_PROBLEM TO SOLVE_
Only the lines below from the one containing "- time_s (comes" to the one containing "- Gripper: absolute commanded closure" should be repeated, both included and unchanged.

_DATASET CONTENT_
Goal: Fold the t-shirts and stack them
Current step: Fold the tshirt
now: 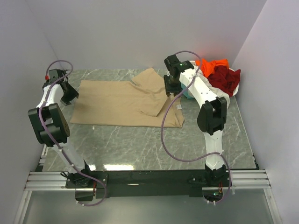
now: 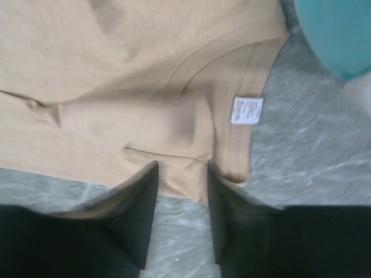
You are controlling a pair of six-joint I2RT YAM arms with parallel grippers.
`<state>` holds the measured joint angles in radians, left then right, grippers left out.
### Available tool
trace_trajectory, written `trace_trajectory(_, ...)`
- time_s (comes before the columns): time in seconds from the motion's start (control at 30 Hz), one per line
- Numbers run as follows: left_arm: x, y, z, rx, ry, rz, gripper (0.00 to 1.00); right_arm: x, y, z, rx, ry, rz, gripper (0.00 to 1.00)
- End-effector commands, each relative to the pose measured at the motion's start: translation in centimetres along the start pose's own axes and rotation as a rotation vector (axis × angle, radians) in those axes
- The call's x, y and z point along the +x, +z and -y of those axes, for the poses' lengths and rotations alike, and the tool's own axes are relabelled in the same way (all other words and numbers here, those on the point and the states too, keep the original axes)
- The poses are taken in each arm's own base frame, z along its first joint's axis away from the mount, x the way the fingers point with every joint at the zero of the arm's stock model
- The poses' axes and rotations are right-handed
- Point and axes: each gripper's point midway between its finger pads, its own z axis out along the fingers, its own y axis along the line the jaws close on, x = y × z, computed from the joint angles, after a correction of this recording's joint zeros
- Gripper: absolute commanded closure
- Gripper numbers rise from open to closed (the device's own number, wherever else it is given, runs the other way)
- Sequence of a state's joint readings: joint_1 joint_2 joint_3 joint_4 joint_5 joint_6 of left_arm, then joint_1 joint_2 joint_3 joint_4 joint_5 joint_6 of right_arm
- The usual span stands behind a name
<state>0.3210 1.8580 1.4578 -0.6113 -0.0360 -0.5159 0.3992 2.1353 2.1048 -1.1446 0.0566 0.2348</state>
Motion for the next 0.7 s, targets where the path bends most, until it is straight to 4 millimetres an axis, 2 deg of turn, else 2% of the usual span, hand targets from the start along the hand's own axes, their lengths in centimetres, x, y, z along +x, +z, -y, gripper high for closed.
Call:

_REPLY_
- time_s (comes before the columns): time in seconds from the motion's start (control at 30 Hz), one per line
- Numbers run as follows: left_arm: x, y, z, rx, ry, rz, gripper (0.00 to 1.00); right_arm: x, y, z, rx, ry, rz, gripper (0.00 to 1.00)
- End-effector commands, each relative to the pose measured at the motion's start: translation in centimetres along the start pose's own axes and rotation as a rotation vector (axis × angle, radians) in those axes
- The call's x, y and z point along the +x, +z and -y of those axes, for the poses' lengths and rotations alike, and the tool's own axes are relabelled in the same way (all other words and numbers here, those on the point and the states too, keep the original axes)
- The poses are taken in each arm's own base frame, z along its first joint's axis away from the mount, x the way the fingers point with every joint at the zero of the arm's stock model
- The poses' axes and rotations are right-handed
- Point and axes: each gripper's point midway between its finger pads, its own z axis out along the fingers, its own y axis along the line the jaws close on, x = y × z, computed from the joint angles, after a correction of this recording's joint zeros
- Gripper: absolute commanded closure

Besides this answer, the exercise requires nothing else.